# Exercise objective
Below this line is the material. Write out only its lines from the one containing "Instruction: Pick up" through the one containing "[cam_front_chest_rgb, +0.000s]", both kept, exactly.
(Material to process Opens)
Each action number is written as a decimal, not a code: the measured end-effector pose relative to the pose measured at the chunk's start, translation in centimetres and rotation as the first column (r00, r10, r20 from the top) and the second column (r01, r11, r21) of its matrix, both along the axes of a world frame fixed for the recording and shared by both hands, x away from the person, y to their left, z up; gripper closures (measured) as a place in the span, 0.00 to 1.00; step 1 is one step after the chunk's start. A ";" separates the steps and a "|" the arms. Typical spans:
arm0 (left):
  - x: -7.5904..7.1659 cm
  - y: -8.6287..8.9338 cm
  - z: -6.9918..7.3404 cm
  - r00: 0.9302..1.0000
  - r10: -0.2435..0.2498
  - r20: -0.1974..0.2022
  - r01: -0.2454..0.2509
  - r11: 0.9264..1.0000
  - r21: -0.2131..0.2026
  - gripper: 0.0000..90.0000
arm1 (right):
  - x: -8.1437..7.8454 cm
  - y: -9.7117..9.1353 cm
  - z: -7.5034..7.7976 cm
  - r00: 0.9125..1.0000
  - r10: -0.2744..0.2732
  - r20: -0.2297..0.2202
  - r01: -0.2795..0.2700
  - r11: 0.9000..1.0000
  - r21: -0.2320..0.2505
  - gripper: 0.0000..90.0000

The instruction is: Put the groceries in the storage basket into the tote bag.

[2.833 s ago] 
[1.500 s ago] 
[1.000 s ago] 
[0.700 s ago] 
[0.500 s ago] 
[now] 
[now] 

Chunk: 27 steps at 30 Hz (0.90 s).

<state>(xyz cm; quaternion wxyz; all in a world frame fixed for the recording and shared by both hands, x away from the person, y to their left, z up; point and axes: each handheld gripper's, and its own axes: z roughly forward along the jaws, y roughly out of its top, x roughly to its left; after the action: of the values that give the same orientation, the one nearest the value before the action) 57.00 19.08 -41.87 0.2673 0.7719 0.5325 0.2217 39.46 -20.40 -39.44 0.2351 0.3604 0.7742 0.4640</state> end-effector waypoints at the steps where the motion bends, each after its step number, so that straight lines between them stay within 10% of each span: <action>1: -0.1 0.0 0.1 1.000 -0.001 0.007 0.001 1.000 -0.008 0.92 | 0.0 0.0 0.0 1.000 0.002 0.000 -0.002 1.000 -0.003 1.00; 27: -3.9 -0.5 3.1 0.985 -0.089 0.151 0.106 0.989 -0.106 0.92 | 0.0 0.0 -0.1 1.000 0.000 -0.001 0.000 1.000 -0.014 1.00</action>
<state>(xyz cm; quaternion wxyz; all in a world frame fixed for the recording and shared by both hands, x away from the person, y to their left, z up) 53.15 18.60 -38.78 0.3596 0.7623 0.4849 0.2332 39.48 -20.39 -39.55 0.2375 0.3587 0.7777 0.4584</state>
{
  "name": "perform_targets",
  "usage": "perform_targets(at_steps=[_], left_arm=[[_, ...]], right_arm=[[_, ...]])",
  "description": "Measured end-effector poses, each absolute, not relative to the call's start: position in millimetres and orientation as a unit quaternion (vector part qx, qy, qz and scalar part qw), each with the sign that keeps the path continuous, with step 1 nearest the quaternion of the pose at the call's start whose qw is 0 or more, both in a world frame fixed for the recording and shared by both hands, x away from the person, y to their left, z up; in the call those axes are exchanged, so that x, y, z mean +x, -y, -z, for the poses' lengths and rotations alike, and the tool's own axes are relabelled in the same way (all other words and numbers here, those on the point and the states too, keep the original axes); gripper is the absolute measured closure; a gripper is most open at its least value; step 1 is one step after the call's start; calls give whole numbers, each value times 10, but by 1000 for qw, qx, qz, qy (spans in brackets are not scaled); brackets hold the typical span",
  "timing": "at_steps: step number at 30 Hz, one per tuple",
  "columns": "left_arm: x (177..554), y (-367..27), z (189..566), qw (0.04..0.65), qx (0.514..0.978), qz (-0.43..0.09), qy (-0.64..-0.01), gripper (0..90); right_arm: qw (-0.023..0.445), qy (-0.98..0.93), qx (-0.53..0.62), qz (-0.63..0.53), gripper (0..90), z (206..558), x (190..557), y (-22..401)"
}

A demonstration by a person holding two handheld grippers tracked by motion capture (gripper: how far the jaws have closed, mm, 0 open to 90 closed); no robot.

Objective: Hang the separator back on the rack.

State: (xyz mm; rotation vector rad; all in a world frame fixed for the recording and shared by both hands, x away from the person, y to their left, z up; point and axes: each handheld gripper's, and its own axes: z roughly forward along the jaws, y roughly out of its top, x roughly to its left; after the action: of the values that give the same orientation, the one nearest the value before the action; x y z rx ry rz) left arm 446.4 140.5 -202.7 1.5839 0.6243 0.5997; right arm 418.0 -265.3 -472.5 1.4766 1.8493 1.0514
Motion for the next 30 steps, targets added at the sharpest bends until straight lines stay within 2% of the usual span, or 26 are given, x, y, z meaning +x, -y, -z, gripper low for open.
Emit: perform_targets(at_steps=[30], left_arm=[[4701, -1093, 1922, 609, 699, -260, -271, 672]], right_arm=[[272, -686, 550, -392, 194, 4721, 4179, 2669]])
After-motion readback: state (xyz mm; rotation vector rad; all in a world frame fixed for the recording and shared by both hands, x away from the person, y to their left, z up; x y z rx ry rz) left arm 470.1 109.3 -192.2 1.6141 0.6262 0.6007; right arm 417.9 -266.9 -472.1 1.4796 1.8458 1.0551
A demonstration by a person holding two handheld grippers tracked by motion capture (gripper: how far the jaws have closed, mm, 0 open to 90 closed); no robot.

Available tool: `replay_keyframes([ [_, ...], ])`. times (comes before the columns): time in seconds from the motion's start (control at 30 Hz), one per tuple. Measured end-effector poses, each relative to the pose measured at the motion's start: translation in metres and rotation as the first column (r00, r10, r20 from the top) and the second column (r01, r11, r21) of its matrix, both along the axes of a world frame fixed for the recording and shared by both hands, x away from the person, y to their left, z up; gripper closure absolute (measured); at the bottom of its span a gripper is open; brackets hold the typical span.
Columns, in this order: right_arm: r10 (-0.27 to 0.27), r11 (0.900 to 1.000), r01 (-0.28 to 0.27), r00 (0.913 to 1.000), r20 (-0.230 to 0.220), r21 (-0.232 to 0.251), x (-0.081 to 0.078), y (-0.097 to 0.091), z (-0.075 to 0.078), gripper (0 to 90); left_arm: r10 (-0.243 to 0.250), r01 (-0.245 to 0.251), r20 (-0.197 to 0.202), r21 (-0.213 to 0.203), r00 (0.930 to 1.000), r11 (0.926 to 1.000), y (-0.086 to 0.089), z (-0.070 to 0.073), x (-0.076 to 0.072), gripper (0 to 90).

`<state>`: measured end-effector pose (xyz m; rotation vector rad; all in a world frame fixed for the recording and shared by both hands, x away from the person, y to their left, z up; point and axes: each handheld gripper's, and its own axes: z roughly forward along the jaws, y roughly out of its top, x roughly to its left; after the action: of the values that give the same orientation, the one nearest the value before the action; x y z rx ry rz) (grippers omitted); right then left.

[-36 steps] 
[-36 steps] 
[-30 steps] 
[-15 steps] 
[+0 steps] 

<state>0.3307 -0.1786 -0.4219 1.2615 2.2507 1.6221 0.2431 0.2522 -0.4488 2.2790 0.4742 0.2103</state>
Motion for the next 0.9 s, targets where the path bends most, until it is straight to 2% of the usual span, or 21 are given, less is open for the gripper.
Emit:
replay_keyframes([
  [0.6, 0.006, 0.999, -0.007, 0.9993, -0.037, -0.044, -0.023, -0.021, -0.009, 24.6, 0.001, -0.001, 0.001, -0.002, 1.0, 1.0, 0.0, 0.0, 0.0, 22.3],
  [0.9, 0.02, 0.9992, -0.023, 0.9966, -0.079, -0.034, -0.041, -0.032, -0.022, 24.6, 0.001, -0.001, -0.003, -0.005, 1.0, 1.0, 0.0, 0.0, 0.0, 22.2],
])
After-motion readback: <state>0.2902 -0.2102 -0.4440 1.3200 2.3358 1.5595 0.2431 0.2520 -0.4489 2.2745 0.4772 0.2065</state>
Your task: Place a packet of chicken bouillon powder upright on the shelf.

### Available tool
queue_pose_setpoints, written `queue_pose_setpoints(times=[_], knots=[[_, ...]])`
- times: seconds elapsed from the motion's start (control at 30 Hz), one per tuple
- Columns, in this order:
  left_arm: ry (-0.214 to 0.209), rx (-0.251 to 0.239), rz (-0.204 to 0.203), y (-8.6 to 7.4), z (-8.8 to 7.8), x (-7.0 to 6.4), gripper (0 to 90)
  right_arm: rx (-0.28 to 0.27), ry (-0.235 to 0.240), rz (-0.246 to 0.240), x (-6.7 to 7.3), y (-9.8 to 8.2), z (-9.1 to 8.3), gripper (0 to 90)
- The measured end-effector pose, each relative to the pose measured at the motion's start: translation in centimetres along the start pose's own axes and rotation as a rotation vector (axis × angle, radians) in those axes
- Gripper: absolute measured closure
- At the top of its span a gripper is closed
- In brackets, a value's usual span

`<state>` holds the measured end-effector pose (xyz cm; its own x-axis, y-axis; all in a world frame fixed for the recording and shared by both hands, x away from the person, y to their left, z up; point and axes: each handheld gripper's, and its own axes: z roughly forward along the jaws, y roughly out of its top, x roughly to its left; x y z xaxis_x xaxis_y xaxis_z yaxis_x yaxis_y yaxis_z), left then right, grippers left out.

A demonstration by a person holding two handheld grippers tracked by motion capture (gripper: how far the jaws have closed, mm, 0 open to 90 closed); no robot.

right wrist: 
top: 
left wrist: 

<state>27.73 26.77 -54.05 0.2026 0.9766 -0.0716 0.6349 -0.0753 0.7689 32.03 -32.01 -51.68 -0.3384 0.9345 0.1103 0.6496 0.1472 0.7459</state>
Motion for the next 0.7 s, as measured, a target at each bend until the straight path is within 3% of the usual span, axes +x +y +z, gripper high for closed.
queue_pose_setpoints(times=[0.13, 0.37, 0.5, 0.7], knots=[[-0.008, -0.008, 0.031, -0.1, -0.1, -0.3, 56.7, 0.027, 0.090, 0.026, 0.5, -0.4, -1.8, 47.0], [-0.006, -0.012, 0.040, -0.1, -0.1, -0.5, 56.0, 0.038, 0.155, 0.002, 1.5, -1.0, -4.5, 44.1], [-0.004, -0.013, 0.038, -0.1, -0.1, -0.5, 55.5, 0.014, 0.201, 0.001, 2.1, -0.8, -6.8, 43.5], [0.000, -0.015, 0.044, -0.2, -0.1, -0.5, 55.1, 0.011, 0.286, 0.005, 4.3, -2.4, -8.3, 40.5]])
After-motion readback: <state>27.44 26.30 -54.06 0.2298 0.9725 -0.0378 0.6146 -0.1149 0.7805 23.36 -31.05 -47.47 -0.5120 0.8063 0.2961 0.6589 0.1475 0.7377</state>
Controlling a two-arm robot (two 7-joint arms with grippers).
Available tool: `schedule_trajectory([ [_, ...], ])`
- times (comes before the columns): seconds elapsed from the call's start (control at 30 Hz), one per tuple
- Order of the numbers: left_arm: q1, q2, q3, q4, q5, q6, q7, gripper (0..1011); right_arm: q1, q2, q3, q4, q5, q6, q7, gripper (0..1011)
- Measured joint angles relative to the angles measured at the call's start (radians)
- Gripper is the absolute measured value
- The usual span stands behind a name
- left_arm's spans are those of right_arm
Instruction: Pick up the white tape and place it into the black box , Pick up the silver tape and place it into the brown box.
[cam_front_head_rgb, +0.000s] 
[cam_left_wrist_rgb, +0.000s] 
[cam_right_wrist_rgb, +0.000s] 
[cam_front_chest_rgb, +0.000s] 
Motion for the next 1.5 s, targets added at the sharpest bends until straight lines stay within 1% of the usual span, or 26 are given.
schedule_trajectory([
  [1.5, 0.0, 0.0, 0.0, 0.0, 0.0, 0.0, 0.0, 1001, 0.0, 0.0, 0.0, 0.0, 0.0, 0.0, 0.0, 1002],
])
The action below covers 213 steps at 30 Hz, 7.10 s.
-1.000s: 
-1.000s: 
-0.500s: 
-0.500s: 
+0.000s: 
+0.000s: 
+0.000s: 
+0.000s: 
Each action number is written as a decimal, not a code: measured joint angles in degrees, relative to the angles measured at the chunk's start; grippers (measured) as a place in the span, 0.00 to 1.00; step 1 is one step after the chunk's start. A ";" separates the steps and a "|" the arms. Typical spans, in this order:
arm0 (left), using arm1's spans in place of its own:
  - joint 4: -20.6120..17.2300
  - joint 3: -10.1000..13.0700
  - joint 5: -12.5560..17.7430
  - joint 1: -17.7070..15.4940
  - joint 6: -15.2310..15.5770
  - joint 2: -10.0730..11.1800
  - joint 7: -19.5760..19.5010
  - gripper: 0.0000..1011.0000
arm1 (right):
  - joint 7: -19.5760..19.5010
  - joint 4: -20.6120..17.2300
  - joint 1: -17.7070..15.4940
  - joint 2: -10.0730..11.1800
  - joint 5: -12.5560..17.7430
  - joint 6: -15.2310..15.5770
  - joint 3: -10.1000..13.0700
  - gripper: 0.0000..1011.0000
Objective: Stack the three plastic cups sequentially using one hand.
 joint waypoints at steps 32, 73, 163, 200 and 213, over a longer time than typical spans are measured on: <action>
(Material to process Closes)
# Written solution
Instruction: Pick up the white tape and place it into the black box , Pick up the silver tape and place it into the brown box.
[cam_front_head_rgb, +0.000s] 
[cam_left_wrist_rgb, +0.000s] 
[cam_right_wrist_rgb, +0.000s] 
[cam_front_chest_rgb, +0.000s] 

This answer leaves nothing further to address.